=== Section Start ===

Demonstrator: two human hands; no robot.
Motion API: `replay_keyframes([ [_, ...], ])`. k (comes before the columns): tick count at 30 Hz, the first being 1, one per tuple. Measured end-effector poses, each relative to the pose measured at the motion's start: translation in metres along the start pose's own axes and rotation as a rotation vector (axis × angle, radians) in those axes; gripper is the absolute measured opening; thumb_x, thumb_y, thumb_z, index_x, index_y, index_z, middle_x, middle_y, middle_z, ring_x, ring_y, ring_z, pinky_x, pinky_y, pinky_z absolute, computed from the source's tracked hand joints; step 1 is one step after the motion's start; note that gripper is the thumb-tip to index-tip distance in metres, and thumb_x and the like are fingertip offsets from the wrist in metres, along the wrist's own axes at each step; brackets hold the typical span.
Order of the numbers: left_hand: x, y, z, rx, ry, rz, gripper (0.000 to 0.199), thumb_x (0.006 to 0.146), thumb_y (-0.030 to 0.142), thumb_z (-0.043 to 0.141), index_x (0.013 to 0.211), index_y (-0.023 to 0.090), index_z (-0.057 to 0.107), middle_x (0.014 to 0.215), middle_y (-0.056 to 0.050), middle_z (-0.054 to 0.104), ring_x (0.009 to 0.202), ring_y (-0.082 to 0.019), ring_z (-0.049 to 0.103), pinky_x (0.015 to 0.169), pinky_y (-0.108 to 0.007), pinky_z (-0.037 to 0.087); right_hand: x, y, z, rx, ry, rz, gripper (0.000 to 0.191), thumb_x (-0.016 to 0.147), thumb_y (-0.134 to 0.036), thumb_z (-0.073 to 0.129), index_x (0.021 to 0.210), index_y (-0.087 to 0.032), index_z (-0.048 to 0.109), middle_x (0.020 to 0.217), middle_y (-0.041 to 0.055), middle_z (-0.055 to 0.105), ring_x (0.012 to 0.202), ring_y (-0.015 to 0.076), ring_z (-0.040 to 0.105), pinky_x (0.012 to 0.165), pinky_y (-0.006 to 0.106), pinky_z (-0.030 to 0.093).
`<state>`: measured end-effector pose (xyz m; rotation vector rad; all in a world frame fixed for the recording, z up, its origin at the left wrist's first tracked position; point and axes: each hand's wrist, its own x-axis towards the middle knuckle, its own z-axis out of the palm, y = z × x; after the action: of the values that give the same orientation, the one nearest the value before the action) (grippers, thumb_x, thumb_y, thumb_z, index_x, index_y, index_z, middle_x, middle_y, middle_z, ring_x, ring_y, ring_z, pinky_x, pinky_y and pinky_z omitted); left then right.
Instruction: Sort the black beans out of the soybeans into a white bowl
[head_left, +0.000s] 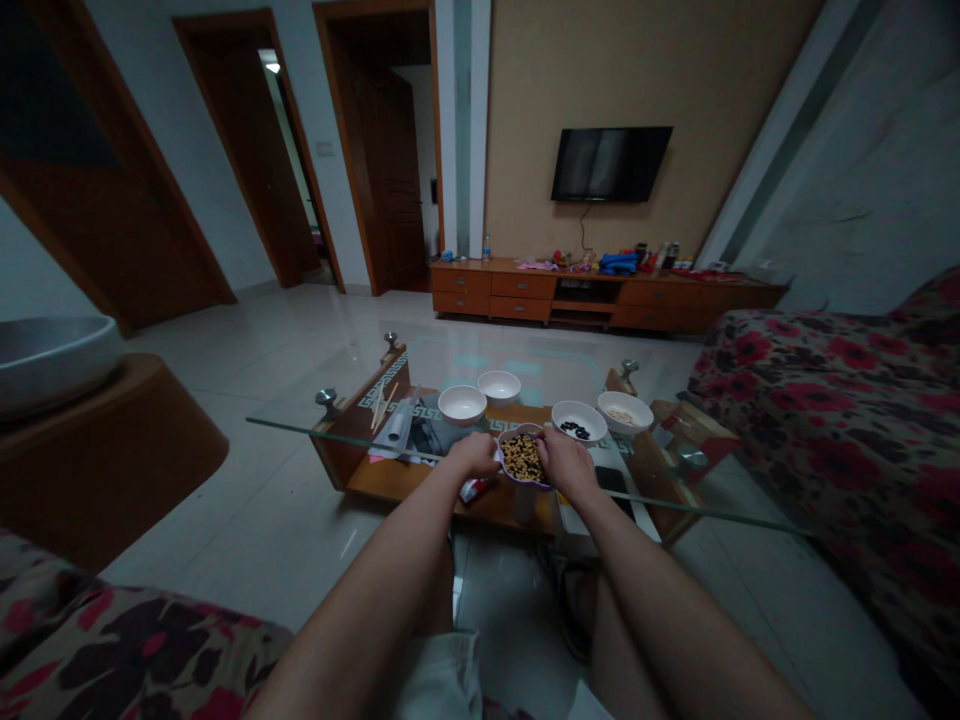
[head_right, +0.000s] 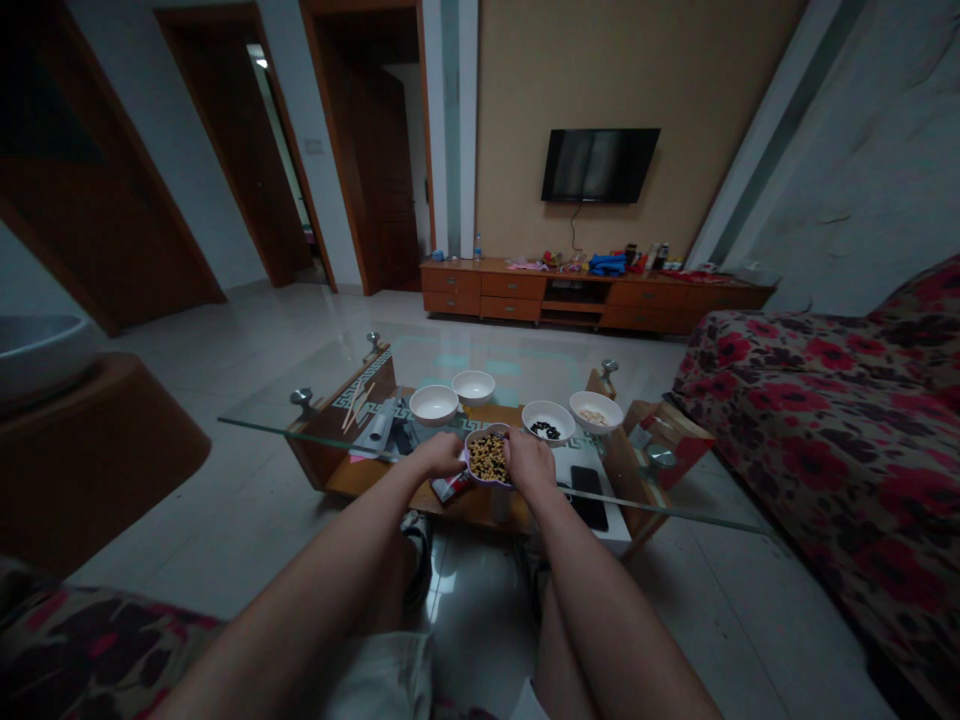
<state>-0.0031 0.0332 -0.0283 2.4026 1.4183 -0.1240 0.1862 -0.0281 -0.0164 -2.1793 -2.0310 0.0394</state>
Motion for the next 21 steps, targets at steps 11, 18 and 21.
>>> replay_keyframes([
  [11, 0.004, -0.001, 0.003, -0.011, 0.006, 0.014, 0.031, 0.085, 0.036, 0.064, 0.107, 0.019, 0.077, 0.110, -0.015, 0.077, 0.100, -0.029, 0.074, 0.085, -0.034, 0.058, -0.005, 0.017, -0.001, 0.044, -0.003, 0.030, 0.025, 0.102, -0.029, 0.046, 0.116, -0.021, 0.065, 0.111, 0.0091, 0.076, 0.101, 0.0201, 0.071, 0.079, 0.027, 0.042],
  [18, 0.003, -0.001, 0.003, 0.002, 0.013, 0.014, 0.029, 0.084, 0.032, 0.063, 0.105, 0.018, 0.077, 0.109, -0.016, 0.077, 0.098, -0.029, 0.074, 0.083, -0.033, 0.057, -0.001, 0.012, 0.001, 0.016, -0.013, 0.019, 0.026, 0.102, -0.028, 0.046, 0.118, -0.020, 0.065, 0.116, 0.0102, 0.075, 0.103, 0.0209, 0.070, 0.082, 0.028, 0.043],
  [21, 0.003, 0.000, 0.002, 0.011, 0.010, 0.011, 0.030, 0.085, 0.033, 0.062, 0.106, 0.018, 0.077, 0.110, -0.016, 0.077, 0.099, -0.030, 0.074, 0.084, -0.034, 0.057, 0.000, 0.009, 0.001, 0.009, -0.025, 0.019, 0.027, 0.102, -0.029, 0.046, 0.118, -0.021, 0.065, 0.116, 0.0099, 0.075, 0.104, 0.0211, 0.070, 0.083, 0.028, 0.043],
])
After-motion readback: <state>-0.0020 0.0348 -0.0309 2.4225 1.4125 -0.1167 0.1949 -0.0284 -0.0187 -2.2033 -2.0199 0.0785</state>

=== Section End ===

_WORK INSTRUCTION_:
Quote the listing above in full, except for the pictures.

_ANSWER TO THE PROBLEM_:
Demonstrator: two human hands; no robot.
Motion API: `replay_keyframes([ [_, ...], ])`. k (comes before the columns): tick count at 30 Hz, the first being 1, one per tuple. Measured end-effector poses, each relative to the pose measured at the motion's start: translation in metres along the start pose's own axes and rotation as a rotation vector (axis × angle, radians) in those axes; gripper is the absolute measured opening; thumb_x, thumb_y, thumb_z, index_x, index_y, index_z, middle_x, middle_y, middle_z, ring_x, ring_y, ring_z, pinky_x, pinky_y, pinky_z absolute, computed from the source's tracked hand joints; step 1 is one step after the motion's start; note that gripper is the thumb-tip to index-tip distance in metres, and thumb_x and the like are fingertip offsets from the wrist in metres, along the wrist's own axes at each step; brackets hold the typical span.
Order of the numbers: left_hand: x, y, z, rx, ry, rz, gripper (0.000 to 0.199), thumb_x (0.006 to 0.146), thumb_y (-0.030 to 0.142), thumb_z (-0.043 to 0.141), index_x (0.013 to 0.211), index_y (-0.023 to 0.090), index_z (-0.057 to 0.107), middle_x (0.014 to 0.215), middle_y (-0.056 to 0.050), middle_z (-0.054 to 0.104), ring_x (0.009 to 0.202), ring_y (-0.082 to 0.019), ring_z (-0.049 to 0.103), pinky_x (0.015 to 0.169), pinky_y (-0.108 to 0.007), pinky_z (-0.037 to 0.087); right_hand: x, y, z, rx, ry, rz, gripper (0.000 to 0.191), thumb_x (-0.016 to 0.147), thumb_y (-0.134 to 0.036), thumb_z (-0.073 to 0.129), index_x (0.021 to 0.210), index_y (-0.087 to 0.032), index_z (-0.048 to 0.109), middle_x (0.020 to 0.217), middle_y (-0.041 to 0.055), middle_z (-0.055 to 0.105), ring_x (0.012 to 0.202), ring_y (-0.015 to 0.076), ring_z (-0.040 to 0.105), pinky_x (0.012 to 0.165), pinky_y (-0.006 to 0.106), pinky_z (-0.030 to 0.093).
`<state>`: measured end-effector pose (xyz m; rotation vector rad; all in a world frame fixed for the recording, z up, its origin at the left wrist's first tracked position; point and axes: each hand's wrist, its own x-axis towards the middle knuckle, its own z-axis out of the palm, y = z × x; after the action: of the values that give the same orientation, the one nearest the value before the action) (grippers, thumb_x, thumb_y, thumb_z, index_x, index_y, index_z, middle_x, middle_y, middle_z, ring_x, ring_y, ring_z, pinky_x, pinky_y and pinky_z omitted); left then right.
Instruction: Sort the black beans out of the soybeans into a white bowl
[head_left, +0.000s] 
[head_right, +0.000s] 
<state>-0.0031 0.0332 -0.0283 2.4026 1.4183 -0.1240 0.1862 -0.0281 -0.0164 -2.1793 -2.0310 0.0394</state>
Motion for the next 21 steps, targets at steps 11, 18 and 21.
>>> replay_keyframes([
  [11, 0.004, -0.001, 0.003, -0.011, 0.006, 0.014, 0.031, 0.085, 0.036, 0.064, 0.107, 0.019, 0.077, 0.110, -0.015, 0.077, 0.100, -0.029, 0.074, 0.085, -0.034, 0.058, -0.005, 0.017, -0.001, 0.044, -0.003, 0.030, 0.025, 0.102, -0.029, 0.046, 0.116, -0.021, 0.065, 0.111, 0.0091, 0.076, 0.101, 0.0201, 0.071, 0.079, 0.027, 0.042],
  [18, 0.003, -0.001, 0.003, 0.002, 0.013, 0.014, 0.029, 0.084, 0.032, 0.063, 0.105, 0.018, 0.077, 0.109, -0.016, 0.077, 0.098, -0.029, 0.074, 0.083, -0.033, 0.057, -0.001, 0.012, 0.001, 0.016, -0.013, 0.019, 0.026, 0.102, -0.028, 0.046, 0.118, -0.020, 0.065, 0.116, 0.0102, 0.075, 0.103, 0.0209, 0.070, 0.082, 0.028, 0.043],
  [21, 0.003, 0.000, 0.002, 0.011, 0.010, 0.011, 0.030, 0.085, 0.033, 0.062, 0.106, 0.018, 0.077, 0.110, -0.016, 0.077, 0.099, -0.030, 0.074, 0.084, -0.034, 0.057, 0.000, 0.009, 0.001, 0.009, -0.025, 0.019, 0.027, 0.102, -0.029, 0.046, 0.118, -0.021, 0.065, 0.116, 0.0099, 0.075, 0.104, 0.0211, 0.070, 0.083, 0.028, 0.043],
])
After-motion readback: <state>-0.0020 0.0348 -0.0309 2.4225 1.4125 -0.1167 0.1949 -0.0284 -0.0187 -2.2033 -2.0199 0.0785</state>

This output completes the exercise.